Sembrava un bambino, raggomitolato com'era sul sofà troppo stretto per la sua stazza. I ciuffi onice erano totalmente arruffati, uno aveva addirittura formato una specie di corno sul lato, e le ciglia lunghe posavano serene sul viso diafano. Non le vedevo neppure le impurità che decoravano i lineamenti, per me era di una purezza tale da far male.

Non riuscii a fermare i polpastrelli. Sfiorai la fronte ampia e liscia, le sopracciglia folte e disordinate, la linea dritta del naso. Mi sporsi pure per assaporare meglio le note ambrate della sua colonia, che pareva non evaporare mai. Avrei quasi desiderato morderlo... se solo fosse stato tutto diverso.

Un altro gemito lo strappò dalla pace e io mi scostai, dapprima imbarazzata per la brutta cera che immaginavo di avere e in seguito sconcertata dalla vampata di ossigeno che avevo percepito nel contatto con lui.

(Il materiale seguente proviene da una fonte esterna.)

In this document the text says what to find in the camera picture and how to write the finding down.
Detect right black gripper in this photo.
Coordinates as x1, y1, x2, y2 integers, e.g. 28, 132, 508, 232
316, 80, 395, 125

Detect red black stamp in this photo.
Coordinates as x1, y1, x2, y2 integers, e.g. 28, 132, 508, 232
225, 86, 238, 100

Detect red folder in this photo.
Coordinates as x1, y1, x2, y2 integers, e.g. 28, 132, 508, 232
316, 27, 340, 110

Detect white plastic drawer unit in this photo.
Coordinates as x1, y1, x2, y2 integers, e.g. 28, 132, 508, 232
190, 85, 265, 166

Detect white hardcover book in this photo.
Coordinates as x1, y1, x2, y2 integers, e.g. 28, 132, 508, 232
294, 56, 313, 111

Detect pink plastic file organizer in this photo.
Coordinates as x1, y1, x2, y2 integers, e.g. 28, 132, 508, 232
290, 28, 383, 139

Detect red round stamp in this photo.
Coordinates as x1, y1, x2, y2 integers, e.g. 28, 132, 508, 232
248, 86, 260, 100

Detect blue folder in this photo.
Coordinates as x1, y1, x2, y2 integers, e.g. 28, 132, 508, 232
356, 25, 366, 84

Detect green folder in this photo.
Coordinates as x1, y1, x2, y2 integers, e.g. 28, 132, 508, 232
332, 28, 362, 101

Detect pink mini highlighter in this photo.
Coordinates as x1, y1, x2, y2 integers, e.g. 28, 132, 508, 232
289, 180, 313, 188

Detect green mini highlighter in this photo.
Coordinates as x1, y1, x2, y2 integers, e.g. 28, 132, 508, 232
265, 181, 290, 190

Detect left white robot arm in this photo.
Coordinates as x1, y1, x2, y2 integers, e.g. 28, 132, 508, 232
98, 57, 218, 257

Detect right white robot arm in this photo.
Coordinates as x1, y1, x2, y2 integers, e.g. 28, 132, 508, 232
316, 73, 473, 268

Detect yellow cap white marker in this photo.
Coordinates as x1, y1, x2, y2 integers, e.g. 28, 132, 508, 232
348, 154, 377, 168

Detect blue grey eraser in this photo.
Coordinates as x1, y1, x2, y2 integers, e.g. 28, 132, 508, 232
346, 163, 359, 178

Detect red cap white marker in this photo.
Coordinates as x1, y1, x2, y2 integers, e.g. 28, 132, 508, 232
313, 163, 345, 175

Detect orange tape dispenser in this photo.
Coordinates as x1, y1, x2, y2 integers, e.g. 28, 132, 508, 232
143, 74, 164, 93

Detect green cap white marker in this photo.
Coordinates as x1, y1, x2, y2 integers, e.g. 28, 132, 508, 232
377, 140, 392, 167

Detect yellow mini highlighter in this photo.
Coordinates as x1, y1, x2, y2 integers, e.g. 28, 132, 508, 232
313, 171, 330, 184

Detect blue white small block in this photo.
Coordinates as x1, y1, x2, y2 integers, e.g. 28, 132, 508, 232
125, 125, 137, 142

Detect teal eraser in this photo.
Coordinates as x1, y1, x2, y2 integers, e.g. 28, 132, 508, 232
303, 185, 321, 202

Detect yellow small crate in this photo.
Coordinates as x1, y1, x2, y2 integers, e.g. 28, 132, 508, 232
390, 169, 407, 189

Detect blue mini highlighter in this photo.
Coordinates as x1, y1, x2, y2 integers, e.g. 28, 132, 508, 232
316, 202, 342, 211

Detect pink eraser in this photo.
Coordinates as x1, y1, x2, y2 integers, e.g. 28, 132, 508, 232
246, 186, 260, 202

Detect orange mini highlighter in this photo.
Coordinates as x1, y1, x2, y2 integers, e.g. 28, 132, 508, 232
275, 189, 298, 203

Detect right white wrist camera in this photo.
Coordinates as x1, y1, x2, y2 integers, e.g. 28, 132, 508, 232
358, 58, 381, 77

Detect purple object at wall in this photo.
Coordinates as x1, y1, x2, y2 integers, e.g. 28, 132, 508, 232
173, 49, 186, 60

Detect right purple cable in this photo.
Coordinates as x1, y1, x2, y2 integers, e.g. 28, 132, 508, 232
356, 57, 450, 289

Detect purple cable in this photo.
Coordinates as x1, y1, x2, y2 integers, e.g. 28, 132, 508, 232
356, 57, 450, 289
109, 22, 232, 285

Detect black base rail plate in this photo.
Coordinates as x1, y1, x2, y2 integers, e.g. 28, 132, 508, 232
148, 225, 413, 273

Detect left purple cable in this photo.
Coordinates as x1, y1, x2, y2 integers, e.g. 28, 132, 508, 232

Si trattava del medesimo e immediato sollievo donato dalle pastiglie.

Quando non udii ulteriori suoni tornai a osservarlo e il rossore riapparve sulle mie gote.

«Sei qui» bisbigliò meravigliato.

Le perle grigie mi fissarono a fondo senza soffermarsi sui segni che testimoniavano il pianto, anzi mi analizzarono in una maniera che mi fece incrociare le caviglie. Ma non tentai di celarle perché Alexander mi stava spogliando come un qualsiasi uomo avrebbe fatto davanti a delle gambe fasciate da leggings, no. Lo feci perché nessuno mi aveva mai guardata come si guardano le stelle in montagna o i tramonti sul mare, con incanto e incredulità.

A quel punto non mi importò più della chioma scomposta e delle occhiaie violacee, lui mi aveva già prelevata da molti baratri.

Si rese improvvisamente conto dello stato dei suoi capelli e li sistemò nervoso. «Puoi sederti se vuoi e...», lanciò un'occhiata al cucinotto, «Ehm... Posso offrirti un tè?»

Annuii, incapace di fare altro. A lui i gesti venivano naturali, a me al contrario venivano i brividi. Mi accomodai, avvolgendomi addosso il panno che aveva utilizzato per dormire, e seguii i suoi spostamenti, smettendo di chiedermi come mai non fossi ancora scappata. Non esisteva nessun altro luogo in cui avrei voluto rifugiarmi, non dopo quella notte. Eppure...

C'era sempre un eppure.

«Come stai?» domandò poi a bruciapelo, raggiungendomi con le tazze fumanti.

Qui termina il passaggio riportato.